Records from a data collection:
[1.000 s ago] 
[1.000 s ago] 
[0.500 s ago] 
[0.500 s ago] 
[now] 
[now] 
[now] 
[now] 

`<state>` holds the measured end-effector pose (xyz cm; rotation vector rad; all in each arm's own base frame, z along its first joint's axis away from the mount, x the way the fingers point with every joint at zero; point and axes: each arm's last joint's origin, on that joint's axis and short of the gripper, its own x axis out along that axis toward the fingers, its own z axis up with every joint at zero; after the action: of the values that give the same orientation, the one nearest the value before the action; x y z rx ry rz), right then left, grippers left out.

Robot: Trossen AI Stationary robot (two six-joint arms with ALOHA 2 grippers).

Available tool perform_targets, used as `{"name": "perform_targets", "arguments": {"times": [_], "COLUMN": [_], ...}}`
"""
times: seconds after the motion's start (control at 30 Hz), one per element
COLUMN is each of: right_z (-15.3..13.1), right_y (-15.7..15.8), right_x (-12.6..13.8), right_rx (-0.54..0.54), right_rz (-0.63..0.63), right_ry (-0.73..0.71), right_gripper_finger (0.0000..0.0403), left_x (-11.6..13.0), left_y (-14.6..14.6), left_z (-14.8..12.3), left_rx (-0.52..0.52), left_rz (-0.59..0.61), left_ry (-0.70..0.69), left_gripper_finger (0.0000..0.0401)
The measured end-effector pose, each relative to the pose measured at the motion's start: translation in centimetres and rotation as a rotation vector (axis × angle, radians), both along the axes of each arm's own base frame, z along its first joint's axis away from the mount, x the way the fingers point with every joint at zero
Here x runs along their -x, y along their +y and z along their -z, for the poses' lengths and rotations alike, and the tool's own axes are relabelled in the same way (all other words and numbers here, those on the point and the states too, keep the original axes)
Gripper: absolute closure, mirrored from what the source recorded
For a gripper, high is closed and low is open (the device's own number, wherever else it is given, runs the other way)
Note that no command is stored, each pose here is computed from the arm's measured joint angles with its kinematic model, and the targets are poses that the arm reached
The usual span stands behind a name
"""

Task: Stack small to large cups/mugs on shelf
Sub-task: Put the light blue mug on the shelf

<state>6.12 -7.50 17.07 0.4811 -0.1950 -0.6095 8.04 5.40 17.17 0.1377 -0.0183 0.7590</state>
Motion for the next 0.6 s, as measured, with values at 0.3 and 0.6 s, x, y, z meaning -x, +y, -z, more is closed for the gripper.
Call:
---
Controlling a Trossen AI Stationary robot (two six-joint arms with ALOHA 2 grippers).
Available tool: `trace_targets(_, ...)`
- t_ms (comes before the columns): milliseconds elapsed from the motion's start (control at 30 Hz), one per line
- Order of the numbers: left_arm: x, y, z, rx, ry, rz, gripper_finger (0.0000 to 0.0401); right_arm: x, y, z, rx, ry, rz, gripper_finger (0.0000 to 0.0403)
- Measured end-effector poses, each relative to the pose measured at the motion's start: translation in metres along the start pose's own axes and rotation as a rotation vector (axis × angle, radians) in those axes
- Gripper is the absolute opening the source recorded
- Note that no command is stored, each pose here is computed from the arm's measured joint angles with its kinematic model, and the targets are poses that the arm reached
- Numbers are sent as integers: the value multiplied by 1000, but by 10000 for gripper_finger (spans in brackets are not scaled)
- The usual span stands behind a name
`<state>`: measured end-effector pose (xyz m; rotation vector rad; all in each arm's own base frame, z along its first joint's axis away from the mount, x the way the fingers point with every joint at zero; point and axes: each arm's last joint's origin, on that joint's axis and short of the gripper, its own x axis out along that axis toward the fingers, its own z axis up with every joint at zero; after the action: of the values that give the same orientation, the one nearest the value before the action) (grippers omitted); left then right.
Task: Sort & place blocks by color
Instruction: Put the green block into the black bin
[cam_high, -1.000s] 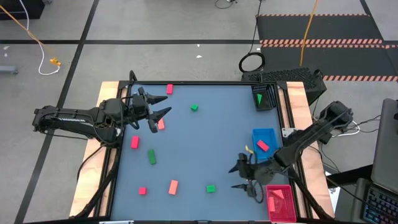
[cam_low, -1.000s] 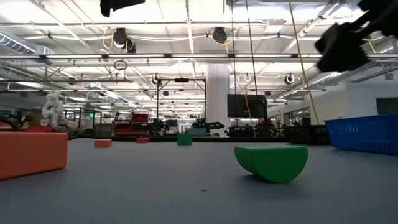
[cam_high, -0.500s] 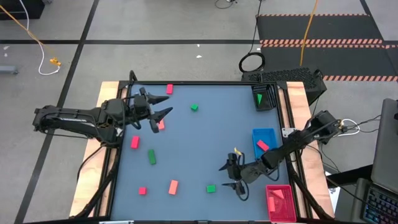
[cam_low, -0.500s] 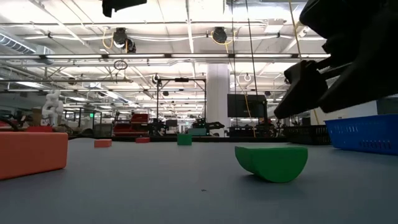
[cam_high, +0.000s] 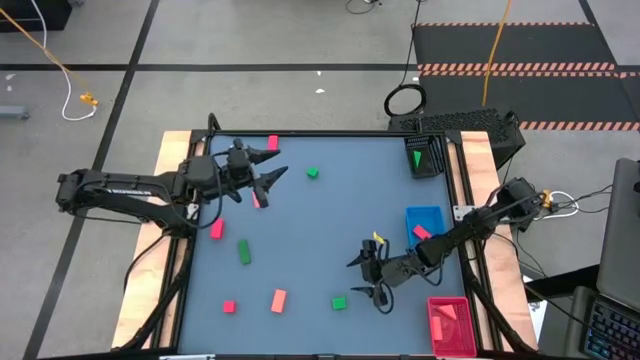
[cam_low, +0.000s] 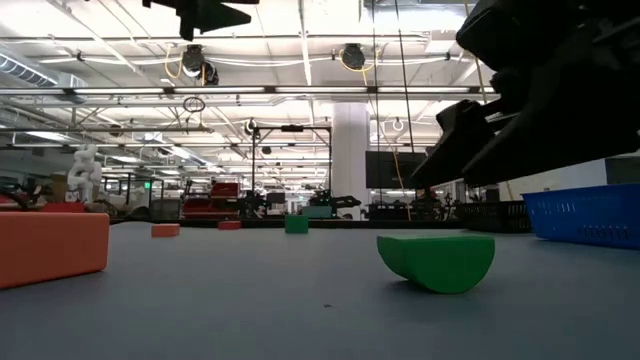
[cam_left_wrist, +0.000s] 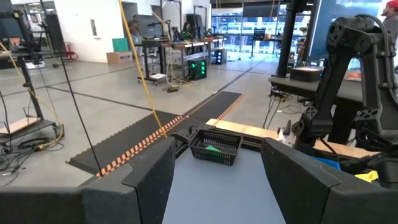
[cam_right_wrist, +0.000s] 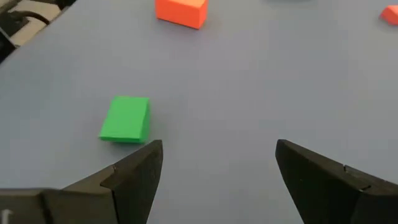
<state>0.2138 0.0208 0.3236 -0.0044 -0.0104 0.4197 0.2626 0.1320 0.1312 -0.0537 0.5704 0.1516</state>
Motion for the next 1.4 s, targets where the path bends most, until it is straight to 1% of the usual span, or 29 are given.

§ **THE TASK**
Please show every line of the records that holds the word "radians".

§ **RESPONSE AREA**
The measured end-effector pose, each relative to the pose measured at the motion's start: translation in centimetres and rotation as a rotation vector (axis × angle, radians), both along the axes of each arm's own base frame, z along its first joint's axis away from the mount, x the way the fingers point with every joint at zero
- Measured end-effector poses, each relative to the pose measured at the motion's start: translation in metres along the start pose's own axes and rotation as a rotation vector (axis × angle, radians) in those axes

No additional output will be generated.